→ **Required action**:
Your response should be an exact transcription of the data, images excluded.

→ **Dataset extract**:
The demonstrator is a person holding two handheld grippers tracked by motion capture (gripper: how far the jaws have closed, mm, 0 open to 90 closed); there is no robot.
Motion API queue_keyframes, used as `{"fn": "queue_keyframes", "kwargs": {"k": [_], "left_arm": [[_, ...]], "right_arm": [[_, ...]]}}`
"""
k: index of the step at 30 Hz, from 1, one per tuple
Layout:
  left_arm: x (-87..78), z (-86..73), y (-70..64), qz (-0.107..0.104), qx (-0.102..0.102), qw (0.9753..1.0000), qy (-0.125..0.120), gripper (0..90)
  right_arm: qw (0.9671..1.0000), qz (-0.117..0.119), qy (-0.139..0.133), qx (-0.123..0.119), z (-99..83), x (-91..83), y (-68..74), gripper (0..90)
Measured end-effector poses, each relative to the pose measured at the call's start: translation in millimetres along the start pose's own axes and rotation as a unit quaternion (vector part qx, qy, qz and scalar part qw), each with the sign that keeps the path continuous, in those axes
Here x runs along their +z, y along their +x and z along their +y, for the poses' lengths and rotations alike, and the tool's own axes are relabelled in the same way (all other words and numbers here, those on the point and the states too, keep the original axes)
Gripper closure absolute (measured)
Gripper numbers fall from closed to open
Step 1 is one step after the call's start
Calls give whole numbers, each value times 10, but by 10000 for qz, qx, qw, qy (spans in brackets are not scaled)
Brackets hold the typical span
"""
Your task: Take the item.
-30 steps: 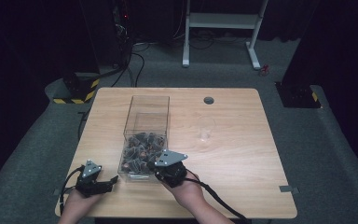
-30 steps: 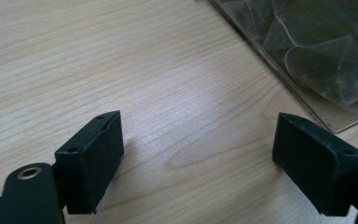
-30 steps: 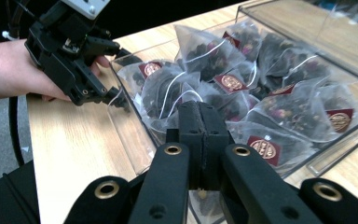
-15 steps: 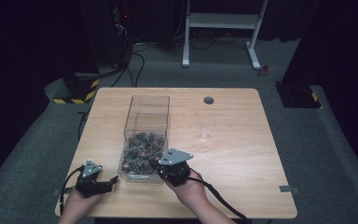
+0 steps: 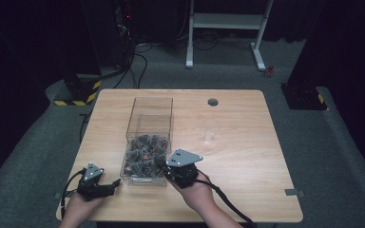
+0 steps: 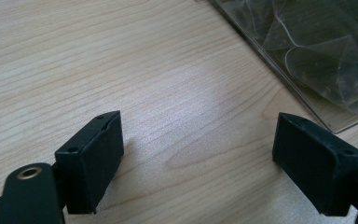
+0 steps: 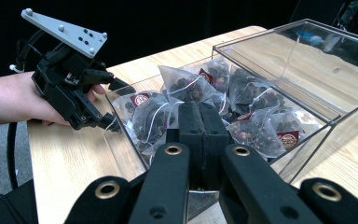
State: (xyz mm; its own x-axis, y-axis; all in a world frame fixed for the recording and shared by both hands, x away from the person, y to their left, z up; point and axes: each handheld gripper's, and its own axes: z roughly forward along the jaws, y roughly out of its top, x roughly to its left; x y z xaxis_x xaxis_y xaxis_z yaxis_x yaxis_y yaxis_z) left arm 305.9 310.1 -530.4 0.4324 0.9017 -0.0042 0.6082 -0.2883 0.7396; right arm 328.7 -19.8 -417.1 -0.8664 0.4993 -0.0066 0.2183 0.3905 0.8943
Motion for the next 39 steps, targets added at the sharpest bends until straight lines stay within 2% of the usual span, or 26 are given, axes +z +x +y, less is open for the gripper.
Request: {"fn": "queue_keyframes", "kwargs": {"k": [25,39], "left_arm": [[0,0,0,-1,-2,10000,-1,168],[0,0,0,0,-1,10000,0,168]], "right_arm": [[9994,-214,-262,58,81,-194,-96,900],[9989,-322,-319,111,94,-273,-151,900]]}}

→ **Answer to the exercise**:
The demonstrator is a person holding two handheld grippers tracked by motion capture (gripper: how far the jaws have closed, mm, 0 open to 90 closed); there is no robot.
Motion API queue_keyframes, used as `{"fn": "queue_keyframes", "kwargs": {"k": [_], "left_arm": [[_, ...]], "right_arm": [[_, ...]]}}`
"""
k: index of the step at 30 Hz, from 1, one per tuple
Layout:
  left_arm: x (-87..78), z (-86..73), y (-70..64), qz (-0.107..0.104), qx (-0.102..0.102), qw (0.9753..1.0000), qy (-0.125..0.120), gripper (0..90)
  right_arm: qw (0.9671..1.0000), qz (-0.117..0.119), qy (-0.139..0.133), qx (-0.123..0.119), z (-99..83), x (-91..83), y (-68..74), gripper (0..90)
Measured end-effector poses, each relative to the pose measured at the call's start: translation in millimetres along the start pose's own axes and rotation as a unit quaternion (vector part qx, qy, qz and scalar part qw), each with the sign that keeps the path continuous, in those axes
Here x runs along their +z, y along their +x and z along their +y, for the poses' lengths and rotations alike, and the tool's own axes are relabelled in the same way (all other words and numbers here, those on the point and the states too, keep the original axes)
Gripper closure absolute (measured)
Gripper numbers fall from closed to open
Step 1 is one step after the call's start
Calls give whole numbers, each value times 10, but by 10000 for qz, qx, qw, qy (spans in brackets are not scaled)
Brackets hold the typical span
"""
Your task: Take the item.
-30 steps: 
-30 steps: 
-30 steps: 
-15 steps: 
+0 steps: 
+0 steps: 
+0 steps: 
State: (xyz mm; its own x-axis, y-axis; all in a world frame fixed for the recording and shared by both hands, x away from the person, y to their left, z up; point and axes: each handheld gripper's, and its own axes: z roughly forward along the jaws, y roughly out of its top, x roughly to its left; x y z xaxis_x xaxis_y xaxis_z yaxis_x yaxis_y yaxis_z) left arm 305.9 310.1 -530.4 0.4324 0.9017 -0.0042 0.6082 -0.2883 0.7396; right arm 328.7 -19.8 -417.1 -0.8664 0.4993 -0.0066 0.2183 0.3905 0.8943
Motion for the next 39 steps, targets added at the sharpest bends until straight lines stay within 2% of the usual span, or 26 are given, axes +z +x +y, less is open for the gripper.
Request: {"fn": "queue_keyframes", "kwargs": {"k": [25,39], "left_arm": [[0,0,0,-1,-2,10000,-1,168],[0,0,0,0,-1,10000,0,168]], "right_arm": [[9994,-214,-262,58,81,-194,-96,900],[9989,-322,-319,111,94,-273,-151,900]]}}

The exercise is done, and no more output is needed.